Assignment:
Below are some records; output exactly the lines from the line with "Here's a bet: you won't be able to pinpoint the small" to the line with "In this picture, where can the colourful", both ends kept, and nothing more.

(Stored records)

---

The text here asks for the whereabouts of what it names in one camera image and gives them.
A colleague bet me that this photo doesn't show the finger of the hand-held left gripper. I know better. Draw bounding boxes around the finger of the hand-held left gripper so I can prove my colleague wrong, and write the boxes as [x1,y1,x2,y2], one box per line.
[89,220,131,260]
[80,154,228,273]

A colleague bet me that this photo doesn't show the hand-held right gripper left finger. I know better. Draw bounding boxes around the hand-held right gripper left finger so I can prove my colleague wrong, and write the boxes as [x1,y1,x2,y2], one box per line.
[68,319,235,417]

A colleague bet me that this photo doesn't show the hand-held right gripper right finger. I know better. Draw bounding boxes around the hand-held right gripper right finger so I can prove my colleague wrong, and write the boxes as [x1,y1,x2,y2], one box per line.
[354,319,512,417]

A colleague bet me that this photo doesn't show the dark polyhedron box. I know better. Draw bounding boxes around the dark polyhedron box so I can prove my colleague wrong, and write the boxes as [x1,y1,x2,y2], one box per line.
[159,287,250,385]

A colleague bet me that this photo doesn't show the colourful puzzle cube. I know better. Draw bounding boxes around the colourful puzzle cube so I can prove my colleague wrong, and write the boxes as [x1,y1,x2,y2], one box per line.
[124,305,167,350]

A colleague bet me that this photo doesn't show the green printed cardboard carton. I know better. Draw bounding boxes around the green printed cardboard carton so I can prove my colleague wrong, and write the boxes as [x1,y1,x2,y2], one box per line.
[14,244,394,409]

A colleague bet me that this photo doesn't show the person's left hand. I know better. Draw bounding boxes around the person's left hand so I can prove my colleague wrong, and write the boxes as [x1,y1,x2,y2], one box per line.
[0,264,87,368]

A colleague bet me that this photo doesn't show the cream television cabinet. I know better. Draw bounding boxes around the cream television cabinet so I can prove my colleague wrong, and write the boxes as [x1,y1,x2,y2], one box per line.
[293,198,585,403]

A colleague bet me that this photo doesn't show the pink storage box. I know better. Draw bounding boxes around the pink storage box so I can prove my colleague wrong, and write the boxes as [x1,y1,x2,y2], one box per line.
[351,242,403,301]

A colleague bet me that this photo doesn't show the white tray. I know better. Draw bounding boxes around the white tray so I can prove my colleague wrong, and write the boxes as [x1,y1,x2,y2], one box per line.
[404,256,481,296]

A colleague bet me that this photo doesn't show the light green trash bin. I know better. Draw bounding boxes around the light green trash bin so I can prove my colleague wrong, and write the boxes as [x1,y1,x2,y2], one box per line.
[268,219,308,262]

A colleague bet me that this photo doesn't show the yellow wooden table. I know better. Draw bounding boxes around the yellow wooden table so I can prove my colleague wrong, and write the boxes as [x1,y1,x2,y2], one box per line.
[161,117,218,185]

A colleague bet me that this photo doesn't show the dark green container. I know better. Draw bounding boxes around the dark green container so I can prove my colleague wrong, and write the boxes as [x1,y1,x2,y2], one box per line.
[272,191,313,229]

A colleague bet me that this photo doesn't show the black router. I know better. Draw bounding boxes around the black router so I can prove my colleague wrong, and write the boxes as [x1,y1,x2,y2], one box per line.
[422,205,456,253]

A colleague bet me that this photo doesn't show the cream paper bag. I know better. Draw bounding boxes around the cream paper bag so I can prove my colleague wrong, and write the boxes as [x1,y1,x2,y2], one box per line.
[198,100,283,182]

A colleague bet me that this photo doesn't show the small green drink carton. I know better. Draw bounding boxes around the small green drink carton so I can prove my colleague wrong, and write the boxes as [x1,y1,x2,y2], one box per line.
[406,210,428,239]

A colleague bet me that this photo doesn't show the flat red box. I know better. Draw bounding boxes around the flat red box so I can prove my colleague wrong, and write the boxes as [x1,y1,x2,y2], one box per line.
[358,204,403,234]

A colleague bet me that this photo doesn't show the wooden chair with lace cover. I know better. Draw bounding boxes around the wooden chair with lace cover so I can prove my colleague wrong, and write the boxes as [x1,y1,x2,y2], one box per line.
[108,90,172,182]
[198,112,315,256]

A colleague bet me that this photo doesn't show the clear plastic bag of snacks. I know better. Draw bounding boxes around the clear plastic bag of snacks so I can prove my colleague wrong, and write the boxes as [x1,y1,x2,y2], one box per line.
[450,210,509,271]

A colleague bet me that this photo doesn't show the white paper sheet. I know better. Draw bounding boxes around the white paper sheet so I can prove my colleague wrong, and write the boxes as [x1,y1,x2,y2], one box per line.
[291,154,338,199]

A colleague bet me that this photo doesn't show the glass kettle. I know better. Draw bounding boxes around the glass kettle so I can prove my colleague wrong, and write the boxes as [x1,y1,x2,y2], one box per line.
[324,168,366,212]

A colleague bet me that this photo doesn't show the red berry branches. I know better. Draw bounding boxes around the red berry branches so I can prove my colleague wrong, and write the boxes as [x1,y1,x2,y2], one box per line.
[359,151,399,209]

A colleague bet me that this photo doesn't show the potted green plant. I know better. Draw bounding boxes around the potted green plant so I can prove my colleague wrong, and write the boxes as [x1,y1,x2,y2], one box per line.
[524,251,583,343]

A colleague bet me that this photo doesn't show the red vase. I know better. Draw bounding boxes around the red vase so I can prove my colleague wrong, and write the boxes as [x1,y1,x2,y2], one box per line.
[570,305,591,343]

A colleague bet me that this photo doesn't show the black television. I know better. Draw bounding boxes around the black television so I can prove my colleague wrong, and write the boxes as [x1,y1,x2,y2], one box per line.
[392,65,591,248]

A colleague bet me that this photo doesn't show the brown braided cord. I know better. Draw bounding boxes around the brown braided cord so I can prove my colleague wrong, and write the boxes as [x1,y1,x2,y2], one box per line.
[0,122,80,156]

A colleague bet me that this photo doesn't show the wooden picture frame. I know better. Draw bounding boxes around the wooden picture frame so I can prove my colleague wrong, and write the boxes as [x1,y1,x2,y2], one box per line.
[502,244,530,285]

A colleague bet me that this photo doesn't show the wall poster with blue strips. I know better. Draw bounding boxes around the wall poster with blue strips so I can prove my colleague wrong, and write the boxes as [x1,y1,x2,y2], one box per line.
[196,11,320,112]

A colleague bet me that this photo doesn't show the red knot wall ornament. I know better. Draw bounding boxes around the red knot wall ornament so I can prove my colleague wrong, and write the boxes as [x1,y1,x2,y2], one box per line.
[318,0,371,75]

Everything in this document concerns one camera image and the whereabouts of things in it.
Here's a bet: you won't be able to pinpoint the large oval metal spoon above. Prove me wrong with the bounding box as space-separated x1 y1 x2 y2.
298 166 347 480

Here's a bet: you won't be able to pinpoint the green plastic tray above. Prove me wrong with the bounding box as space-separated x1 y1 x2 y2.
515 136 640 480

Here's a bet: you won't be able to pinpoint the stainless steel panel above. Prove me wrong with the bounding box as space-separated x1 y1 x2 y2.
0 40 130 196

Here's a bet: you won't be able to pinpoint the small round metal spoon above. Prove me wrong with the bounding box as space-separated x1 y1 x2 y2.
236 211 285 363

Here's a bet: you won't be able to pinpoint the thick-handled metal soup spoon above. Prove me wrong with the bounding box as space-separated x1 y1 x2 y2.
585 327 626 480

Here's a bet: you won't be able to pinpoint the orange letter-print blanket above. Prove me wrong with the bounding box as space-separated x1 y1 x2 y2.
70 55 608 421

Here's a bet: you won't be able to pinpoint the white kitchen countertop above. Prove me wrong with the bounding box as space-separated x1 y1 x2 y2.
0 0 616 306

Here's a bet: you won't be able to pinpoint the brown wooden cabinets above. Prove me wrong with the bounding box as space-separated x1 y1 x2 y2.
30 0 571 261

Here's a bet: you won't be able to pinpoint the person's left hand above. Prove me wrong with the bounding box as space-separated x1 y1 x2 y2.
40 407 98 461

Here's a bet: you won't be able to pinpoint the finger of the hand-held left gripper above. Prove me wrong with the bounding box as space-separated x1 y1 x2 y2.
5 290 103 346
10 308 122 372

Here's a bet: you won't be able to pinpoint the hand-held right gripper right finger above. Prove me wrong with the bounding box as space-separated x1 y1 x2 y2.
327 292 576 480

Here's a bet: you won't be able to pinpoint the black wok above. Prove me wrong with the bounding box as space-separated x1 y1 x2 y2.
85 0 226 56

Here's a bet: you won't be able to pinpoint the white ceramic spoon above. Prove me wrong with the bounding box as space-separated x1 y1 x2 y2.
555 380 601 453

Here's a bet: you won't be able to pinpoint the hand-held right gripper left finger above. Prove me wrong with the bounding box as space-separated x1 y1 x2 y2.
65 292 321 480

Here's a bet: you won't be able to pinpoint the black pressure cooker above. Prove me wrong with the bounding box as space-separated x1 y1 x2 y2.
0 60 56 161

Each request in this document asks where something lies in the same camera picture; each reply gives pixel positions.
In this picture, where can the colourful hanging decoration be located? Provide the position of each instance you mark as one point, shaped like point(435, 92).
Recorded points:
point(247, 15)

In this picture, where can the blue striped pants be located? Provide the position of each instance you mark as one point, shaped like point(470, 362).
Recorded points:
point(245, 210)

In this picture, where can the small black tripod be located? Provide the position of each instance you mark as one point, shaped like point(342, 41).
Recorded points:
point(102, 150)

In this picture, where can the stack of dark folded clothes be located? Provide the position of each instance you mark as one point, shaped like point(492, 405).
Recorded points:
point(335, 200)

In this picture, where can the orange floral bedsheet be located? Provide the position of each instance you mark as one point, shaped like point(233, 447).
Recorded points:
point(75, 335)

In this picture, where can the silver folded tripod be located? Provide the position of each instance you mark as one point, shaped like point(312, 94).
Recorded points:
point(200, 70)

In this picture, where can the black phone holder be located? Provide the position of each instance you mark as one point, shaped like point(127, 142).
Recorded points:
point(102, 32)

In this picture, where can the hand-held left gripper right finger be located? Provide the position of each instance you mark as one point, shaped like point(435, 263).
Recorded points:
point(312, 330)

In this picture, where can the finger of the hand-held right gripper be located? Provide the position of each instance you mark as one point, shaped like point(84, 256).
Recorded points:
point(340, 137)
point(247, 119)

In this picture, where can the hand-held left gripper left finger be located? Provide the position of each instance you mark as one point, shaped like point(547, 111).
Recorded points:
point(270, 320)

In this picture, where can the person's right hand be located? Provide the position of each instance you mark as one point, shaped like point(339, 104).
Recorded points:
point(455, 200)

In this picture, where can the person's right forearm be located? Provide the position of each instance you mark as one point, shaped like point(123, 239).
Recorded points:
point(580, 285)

---

Finished task:
Here's a bet: you won't be able to pinpoint the small round metal spoon above. Prove me wrong with the bounding box as space-separated x1 y1 x2 y2.
236 211 285 363

Here's a bet: you won't be able to pinpoint the thick-handled metal soup spoon above. Prove me wrong with the bounding box as space-separated x1 y1 x2 y2.
585 327 626 480

Here's a bet: you won't be able to pinpoint the orange letter-print blanket above. Prove me wrong with the bounding box as space-separated x1 y1 x2 y2.
70 55 608 421

Here's a bet: you won't be able to pinpoint the white kitchen countertop above. Prove me wrong with the bounding box as space-separated x1 y1 x2 y2.
0 0 616 306

Here's a bet: you won't be able to pinpoint the brown wooden cabinets above. Prove me wrong with the bounding box as space-separated x1 y1 x2 y2.
30 0 571 261

Here's a bet: you won't be able to pinpoint the person's left hand above. Prove me wrong with the bounding box as space-separated x1 y1 x2 y2.
40 407 98 461

Here's a bet: you won't be able to pinpoint the finger of the hand-held left gripper above. Prove me wrong with the bounding box as space-separated x1 y1 x2 y2.
5 290 103 346
10 308 122 372

Here's a bet: you won't be able to pinpoint the hand-held right gripper right finger above. Prove me wrong with the bounding box as space-separated x1 y1 x2 y2.
327 292 576 480

Here's a bet: you won't be able to pinpoint the black wok above. Prove me wrong with the bounding box as space-separated x1 y1 x2 y2.
85 0 226 56

Here's a bet: you won't be able to pinpoint the white ceramic spoon above. Prove me wrong with the bounding box as space-separated x1 y1 x2 y2.
555 380 601 453

Here's a bet: you won't be able to pinpoint the hand-held right gripper left finger above. Prove me wrong with the bounding box as space-separated x1 y1 x2 y2.
65 292 321 480

Here's a bet: you won't be able to pinpoint the black pressure cooker above. Prove me wrong with the bounding box as space-separated x1 y1 x2 y2.
0 60 56 161

Each request in this document asks where something lies in the same camera picture; each reply gives pixel positions.
In this picture, where can the colourful hanging decoration be located? Provide the position of each instance you mark as one point, shaped like point(435, 92).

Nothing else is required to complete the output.